▶ _Task to carry out_
Please reproduce the data exactly and omit the pictures.

▶ _The data_
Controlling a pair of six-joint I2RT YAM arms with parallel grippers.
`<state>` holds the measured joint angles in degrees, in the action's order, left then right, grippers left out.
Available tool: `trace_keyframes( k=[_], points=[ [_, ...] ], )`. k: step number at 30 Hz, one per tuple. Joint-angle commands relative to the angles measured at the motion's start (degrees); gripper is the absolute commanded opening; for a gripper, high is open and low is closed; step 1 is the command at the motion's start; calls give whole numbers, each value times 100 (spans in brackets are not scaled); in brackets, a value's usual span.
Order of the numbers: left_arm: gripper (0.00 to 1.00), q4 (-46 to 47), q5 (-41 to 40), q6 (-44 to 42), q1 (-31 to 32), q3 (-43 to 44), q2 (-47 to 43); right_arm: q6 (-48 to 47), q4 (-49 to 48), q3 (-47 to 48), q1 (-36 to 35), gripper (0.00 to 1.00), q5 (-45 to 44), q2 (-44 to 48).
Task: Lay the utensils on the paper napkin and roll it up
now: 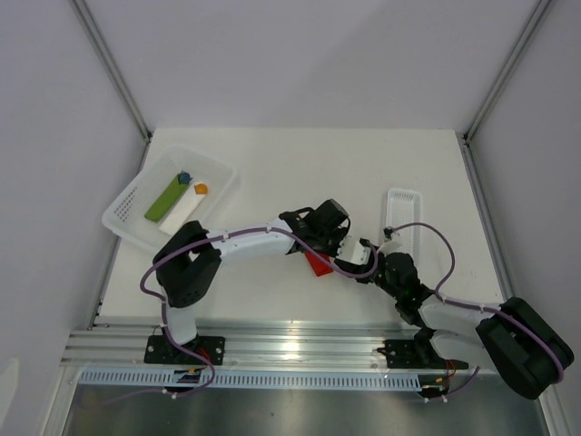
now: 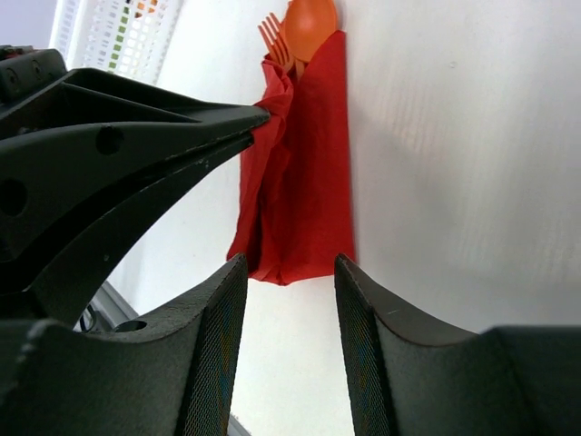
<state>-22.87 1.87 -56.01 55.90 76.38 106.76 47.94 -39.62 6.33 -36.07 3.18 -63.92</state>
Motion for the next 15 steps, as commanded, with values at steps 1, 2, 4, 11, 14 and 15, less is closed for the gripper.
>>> trace_keyframes(
  k=[1, 2, 4, 11, 14, 15],
  points=[
    [5, -59, -336, 160, -53, 281, 266, -320, -294, 237, -67, 47, 86, 20],
    [5, -94, -354, 178, -53, 325, 310, -373, -110, 420, 3, 46, 156, -15],
    [5, -121, -380, 161, -53, 413, 389, -426, 182, 527, 196, 45, 331, -111],
    [5, -95, -398, 187, -53, 650, 574, -461, 234, 457, 320, 45, 746, -227],
    [6, -156, -415, 178, -53, 668, 618, -637, 726, 474, 329, 40, 588, -42],
    [6, -165, -424, 169, -53, 668, 653, -698, 1006, 475, 329, 38, 500, 124]
  ],
)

▶ _Result of this exercise_
Controlling a pair of six-joint I2RT YAM arms with parallel grippers.
`<state>` holds the measured joint angles in degrees, in the action's order, left then right, grippers left out.
Available tool: `trace_keyframes( k=[_], points=[ [_, ...] ], )`. k: step number at 30 Hz, one per tuple. Joint-angle commands relative to the angles measured at the motion's start (degrees); gripper is the absolute commanded opening; for a gripper, high is open and low is closed; step 1 is the command at the motion's start; calls give whole numbers, each value times 100 (spans in brackets are not scaled); in brackets, a value's usual span.
Order of the numbers: left_arm: gripper (0.00 to 1.00), q4 (-46 to 47), q5 (-41 to 40), q6 (-44 to 42), q1 (-31 to 32), q3 (-43 to 44), q2 (-47 to 43); right_arm: q6 (-48 to 47), q4 (-49 to 48), q3 (-47 to 48), q1 (-36 to 35), gripper (0.00 to 1.00), q5 (-45 to 44), q2 (-44 to 48).
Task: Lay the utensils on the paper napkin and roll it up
now: 
now: 
<state>-22.87 1.87 -56.01 55.90 76.38 106.76 47.94 -39.62 6.33 -36.07 3.18 -63.92</state>
Motion for the next 15 steps, as commanded, with values at steps 1, 2, 4, 11, 14 and 15, less is closed for the gripper.
>>> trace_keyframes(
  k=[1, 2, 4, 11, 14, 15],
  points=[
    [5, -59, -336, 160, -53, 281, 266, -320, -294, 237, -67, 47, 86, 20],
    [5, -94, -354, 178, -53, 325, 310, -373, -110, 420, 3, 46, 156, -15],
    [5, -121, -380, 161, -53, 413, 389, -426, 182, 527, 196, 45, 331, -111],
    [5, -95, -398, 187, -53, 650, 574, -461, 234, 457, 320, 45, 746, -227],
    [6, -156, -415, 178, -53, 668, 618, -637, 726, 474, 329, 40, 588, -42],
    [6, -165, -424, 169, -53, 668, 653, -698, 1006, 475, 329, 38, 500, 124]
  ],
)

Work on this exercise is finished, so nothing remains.